-- WORK INSTRUCTION --
The answer is the set of lines that include "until", copied from the data below.

Start of DATA

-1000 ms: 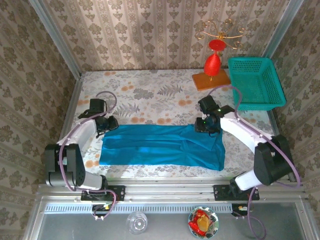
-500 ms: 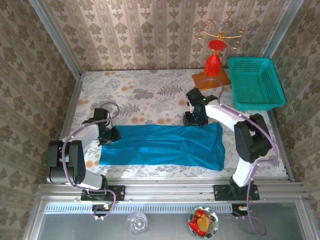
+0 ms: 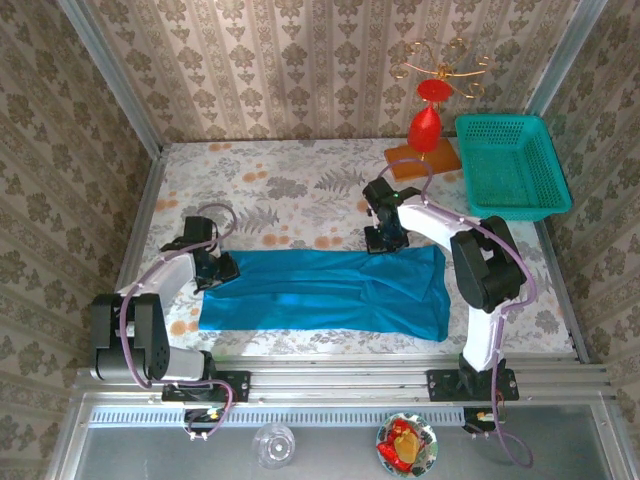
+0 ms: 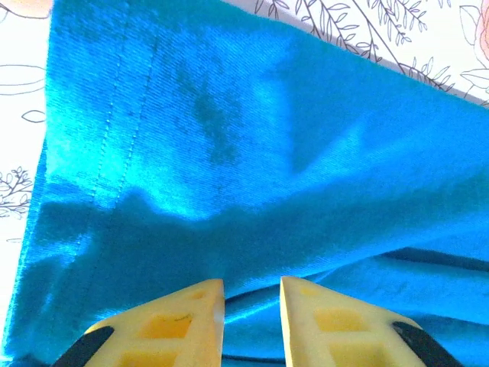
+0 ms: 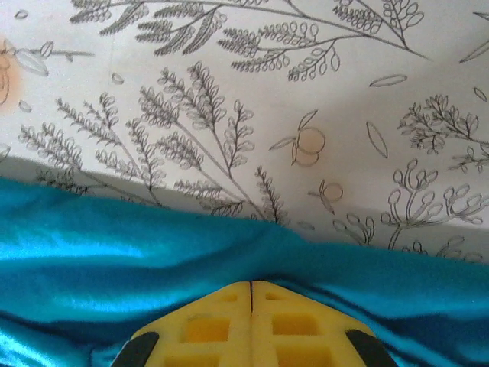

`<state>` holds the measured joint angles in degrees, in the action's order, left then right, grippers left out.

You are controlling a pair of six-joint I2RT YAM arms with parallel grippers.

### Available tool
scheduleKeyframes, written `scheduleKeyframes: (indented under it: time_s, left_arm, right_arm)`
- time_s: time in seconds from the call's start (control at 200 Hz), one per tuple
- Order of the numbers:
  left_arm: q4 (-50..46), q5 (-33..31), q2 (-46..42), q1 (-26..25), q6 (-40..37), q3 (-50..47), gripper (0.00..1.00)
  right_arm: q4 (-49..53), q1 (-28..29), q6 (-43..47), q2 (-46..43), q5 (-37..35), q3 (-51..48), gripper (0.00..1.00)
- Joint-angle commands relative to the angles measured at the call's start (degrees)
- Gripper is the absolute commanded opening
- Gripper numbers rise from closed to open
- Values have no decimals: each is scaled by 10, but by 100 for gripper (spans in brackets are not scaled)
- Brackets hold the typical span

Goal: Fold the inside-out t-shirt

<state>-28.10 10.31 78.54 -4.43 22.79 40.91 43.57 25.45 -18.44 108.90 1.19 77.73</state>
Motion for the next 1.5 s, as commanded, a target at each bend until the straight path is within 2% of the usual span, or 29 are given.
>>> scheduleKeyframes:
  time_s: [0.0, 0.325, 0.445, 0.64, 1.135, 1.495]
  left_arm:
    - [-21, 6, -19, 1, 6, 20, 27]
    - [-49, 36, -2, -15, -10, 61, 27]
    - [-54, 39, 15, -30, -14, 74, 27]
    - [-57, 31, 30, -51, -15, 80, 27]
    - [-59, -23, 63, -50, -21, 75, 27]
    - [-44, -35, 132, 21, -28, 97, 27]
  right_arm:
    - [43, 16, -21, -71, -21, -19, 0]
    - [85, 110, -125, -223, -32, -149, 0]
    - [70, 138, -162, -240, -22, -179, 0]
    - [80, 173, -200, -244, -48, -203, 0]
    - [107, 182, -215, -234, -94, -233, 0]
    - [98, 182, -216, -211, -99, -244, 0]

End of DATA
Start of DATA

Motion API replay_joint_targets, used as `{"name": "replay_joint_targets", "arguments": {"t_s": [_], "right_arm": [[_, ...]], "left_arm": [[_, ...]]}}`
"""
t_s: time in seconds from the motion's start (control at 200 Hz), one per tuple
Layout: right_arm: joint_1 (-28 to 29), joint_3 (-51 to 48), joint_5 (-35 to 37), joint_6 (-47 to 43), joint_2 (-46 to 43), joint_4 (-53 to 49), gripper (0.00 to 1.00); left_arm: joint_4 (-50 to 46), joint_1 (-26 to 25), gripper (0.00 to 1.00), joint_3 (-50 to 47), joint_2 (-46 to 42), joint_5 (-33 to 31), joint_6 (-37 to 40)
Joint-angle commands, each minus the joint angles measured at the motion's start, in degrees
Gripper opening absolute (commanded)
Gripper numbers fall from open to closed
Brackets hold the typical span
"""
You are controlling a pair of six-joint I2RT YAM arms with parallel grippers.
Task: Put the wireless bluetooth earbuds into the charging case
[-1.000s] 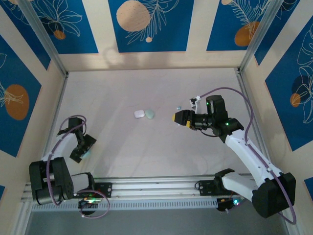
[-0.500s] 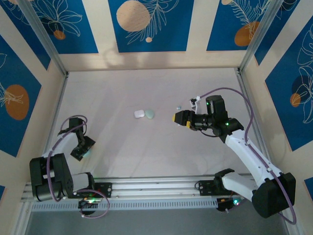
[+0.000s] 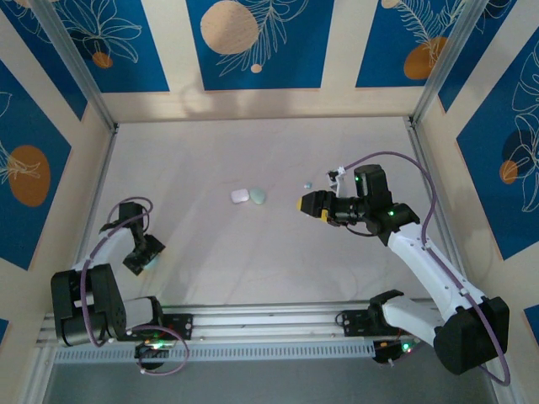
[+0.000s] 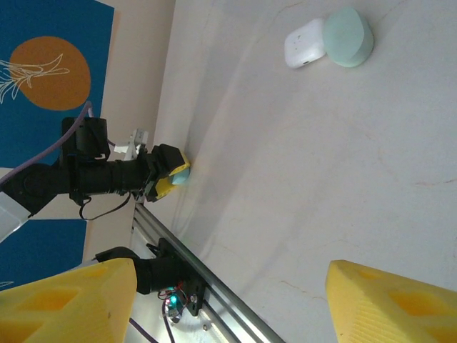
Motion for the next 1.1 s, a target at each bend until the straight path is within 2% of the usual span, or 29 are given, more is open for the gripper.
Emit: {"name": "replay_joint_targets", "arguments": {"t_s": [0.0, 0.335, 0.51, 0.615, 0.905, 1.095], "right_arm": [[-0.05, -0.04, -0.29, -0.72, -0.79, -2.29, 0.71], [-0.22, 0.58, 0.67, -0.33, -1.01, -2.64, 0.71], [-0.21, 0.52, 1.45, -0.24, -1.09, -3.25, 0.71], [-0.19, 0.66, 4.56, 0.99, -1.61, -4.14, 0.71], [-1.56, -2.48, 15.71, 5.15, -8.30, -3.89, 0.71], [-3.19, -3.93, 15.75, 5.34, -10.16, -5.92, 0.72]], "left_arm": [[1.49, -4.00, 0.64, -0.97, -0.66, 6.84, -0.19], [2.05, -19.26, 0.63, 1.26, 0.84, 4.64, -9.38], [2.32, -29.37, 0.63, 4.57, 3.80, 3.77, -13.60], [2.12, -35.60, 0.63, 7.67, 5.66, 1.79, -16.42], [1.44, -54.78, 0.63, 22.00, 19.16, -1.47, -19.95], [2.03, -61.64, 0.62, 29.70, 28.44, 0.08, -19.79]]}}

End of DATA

-- RESULT OF THE TASK --
Motion for the next 1.5 s, as commanded, a target at each bend until the straight path is within 2% of the usual span, or 29 are given.
Motion for the next 1.1 s, a target at each bend until the straight path is within 2% of the usual span, or 29 are given, more is open for the gripper.

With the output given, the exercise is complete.